QUILCENE — Advocates of building a wastewater management system in Quilcene have asked the Jefferson County commissioners to exempt them from a regulation that requires matching funds for the development of a feasibility study.
Linda Herzog, a representative of Quilcene Conversations, has asked that organizers be exempted from a rule requiring that half the cost of such studies come from sources other than public money.
“Putting together a feasibility study has been more complicated than what we had originally thought,” Herzog told the three county commissioners on Monday.
Herzog said she did not know how much a study would cost but estimated it could range from $75,000 to $200,000.
The cost of the entire project would be clear after the study was completed, she said.
The money would come from the Public Infrastructure Fund — or PIF — which is administrated by the county for infrastructure.
“The requirement for allocations from the PIF are that it support infrastructure and promote economic development,” Herzog said.
“This project, when it is completed, will make it economic and attractive for businesses to locate in Quilcene.”
County Administrator Philip Morley said Monday that the commissioners would consider Herzog’s request to change the code at a future meeting.
The allocation of PIF funds is determined by an advisory board, which meets as needed and makes recommendations to the commissioners.
Any request for distribution of PIF funds needs to be made by a government agency.
In this case, the Port of Port Townsend is making this request on behalf of Quilcene Conversations.
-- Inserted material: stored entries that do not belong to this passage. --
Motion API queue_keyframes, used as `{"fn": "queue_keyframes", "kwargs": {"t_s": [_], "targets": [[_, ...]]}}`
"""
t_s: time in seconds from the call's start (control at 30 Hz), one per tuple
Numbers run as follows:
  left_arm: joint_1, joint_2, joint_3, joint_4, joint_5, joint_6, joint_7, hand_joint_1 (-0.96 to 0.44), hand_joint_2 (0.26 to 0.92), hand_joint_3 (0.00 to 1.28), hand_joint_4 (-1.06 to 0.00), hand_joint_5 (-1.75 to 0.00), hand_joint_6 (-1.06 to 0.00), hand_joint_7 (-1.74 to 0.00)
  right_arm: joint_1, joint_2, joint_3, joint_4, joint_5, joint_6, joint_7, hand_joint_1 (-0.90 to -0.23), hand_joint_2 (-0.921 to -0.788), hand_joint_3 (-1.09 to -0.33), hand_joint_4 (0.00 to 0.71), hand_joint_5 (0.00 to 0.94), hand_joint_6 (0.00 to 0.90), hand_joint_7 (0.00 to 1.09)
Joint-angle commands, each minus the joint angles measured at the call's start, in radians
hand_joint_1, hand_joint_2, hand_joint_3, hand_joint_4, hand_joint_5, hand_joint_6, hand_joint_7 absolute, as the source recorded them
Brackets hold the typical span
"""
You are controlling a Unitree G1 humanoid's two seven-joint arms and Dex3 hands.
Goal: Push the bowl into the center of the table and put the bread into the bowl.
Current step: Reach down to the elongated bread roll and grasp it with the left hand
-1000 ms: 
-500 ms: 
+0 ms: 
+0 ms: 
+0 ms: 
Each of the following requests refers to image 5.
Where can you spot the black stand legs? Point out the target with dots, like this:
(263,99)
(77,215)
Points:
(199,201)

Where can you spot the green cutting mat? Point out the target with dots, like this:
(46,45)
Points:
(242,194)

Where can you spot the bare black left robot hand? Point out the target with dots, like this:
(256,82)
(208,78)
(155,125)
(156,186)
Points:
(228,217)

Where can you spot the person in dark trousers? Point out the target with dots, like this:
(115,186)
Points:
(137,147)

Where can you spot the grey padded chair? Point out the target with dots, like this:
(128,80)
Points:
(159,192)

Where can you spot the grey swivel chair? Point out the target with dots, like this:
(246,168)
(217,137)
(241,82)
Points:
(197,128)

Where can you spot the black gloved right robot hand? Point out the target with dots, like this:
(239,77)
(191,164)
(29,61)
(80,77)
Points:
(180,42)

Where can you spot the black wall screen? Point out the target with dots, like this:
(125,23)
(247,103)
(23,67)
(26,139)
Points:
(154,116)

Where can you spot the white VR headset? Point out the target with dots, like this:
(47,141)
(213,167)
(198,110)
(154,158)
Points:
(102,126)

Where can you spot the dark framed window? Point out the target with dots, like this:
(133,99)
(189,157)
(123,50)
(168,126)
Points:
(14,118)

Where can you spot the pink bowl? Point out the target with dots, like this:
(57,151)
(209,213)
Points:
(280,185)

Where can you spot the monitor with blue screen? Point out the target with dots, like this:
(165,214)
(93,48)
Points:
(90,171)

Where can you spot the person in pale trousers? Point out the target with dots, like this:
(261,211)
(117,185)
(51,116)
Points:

“This would be an easy decision if we had nothing else on our plate,” said County Commissioner John Austin.
“We also have the ongoing Port Hadlock sewer proposal and other projects we need to support.”
According to the Quilcene Conversations webpage at http://quilconv.blogspot.com, the expansion of the capacity of the public water system that serves the Rural Village Center — which is the only commercially-zoned land in Quilcene — so that commercial-level fire suppression is available to the business properties along the US 101 corridor will enable Quilcene to regain its economic stability.
The first Quilcene Conversation was in 2010. The group since has held regular brainstorming and planning meetings to improve the community.
The assembling of the feasibility study for this is the first step to its completion, although the two projects — expansion of the fire suppression capacity and the development of a wastewater system — are separate.
Without commercial-level fire flow and functioning wastewater management the community will not be able to attract new businesses, maintain current business activity and ultimately support itself, Quilcene Conversations says.
“We intend for this first phase to be an accurate, reliable assessment of the numerous questions inherent in the proposal,” Herzog said at the Monday meeting.
“These issues are bigger than whether Quilcene should have a public waste water management system and what kind of system it should be,” she added.
“They are questions of public policy, environmental preservation, growth management, and the potential for a rural community to revive itself without modern infrastructure.”
Without reliable wastewater management, there is also the possibility that old and failing septic systems in the Village Center may eventually jeopardize groundwater, Quilcene Bay and nearby rivers and streams, according to the website.
The questions that would be answered by the study include determining what kind of technology will be most appropriate, the extent to which local property owners will be able to pay for ongoing maintenance and how the system should be managed.
Herzog refers to the system as a wastewater project and not a sewer project “because to call it a sewer project locks us in to a certain technology,” she said.
“We don’t know what we’ll need until the study is completed.”